No — cook frozen lasagna directly from frozen. Surface moisture from a thawed product is the enemy of crispness; the air fryer flash-evaporates the freezer glaze and crisps the surface in one pass. Thawing first usually makes the result limp.
Do you need to preheat the air fryer for frozen lasagna?
Preheating is optional. Most modern air fryers reach temperature in under 2 minutes and the total cook time already accounts for the ramp. If you do preheat, drop the total time by 1–2 minutes and check earlier than usual.
Can you stack frozen lasagna in the basket?

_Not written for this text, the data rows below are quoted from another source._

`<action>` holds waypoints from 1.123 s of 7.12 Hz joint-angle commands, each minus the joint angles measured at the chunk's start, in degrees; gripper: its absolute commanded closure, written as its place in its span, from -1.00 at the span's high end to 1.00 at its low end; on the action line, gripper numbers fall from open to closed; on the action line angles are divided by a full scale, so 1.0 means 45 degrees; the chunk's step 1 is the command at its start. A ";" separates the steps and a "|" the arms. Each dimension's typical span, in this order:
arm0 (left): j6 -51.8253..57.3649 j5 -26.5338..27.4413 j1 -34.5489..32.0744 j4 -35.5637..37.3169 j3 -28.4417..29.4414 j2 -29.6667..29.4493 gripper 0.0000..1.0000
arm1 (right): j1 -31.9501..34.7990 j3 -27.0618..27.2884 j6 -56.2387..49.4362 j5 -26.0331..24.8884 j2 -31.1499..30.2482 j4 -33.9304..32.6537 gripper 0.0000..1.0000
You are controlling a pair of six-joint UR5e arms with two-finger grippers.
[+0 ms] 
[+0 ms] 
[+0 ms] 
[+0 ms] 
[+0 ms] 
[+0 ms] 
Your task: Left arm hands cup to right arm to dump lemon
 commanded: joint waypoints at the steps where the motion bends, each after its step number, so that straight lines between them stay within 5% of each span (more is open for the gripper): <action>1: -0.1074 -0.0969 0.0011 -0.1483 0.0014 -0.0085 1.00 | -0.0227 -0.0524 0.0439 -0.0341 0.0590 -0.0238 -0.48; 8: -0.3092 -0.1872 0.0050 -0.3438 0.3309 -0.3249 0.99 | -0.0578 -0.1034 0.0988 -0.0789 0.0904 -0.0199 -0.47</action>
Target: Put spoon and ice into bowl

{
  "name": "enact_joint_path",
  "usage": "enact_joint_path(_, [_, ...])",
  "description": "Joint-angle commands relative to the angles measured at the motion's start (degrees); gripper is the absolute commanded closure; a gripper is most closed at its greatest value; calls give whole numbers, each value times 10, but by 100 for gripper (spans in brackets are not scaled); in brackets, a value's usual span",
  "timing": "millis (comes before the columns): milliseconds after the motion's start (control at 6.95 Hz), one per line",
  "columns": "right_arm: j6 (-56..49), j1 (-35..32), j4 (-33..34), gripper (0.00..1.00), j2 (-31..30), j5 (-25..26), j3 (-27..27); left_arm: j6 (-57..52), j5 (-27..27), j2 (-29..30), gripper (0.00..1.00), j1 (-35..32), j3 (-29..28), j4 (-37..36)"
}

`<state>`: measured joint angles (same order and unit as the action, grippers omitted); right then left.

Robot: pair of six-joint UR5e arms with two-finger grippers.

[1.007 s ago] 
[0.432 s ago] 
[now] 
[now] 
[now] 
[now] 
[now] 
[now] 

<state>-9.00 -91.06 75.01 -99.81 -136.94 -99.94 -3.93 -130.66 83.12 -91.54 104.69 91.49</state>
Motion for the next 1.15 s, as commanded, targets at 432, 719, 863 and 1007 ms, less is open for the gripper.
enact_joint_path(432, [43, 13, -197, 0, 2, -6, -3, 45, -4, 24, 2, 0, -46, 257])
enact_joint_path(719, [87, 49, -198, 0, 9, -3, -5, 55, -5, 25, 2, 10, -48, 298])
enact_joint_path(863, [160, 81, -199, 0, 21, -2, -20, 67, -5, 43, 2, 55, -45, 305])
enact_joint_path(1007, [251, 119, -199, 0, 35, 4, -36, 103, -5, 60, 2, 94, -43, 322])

No — keep frozen lasagna in a single layer with space between pieces. Stacked or overlapping pieces steam each other rather than crisping; the bottom layer stays pale and the centre stays cold. Work in batches if your basket cannot hold the whole bag in one layer.
Which brand of frozen lasagna has the best air fryer timing?
Frozen lasagna are calibrated per product because cut size, breading and pre-fry process vary by brand. We cover 5 brands on this page — Stouffer's, Lean Cuisine, Marie Callender's and more — each with its own temp, time and flip moment. Use the brand row that matches your bag rather than the generic baseline above.
Can I cook fresh lasagna in an air fryer instead of frozen lasagna?
Yes. Fresh lasagna cooks at 320 °F (160 °C) for 35 minutes — usually a different timing than the frozen version because there is no freezer glaze to evaporate. Open the fresh lasagna guide →

Cooking frozen lasagna differently?

Times and technique change when starting from fresh or reheating leftovers. Open the matching guide for the right temp, time and brand notes.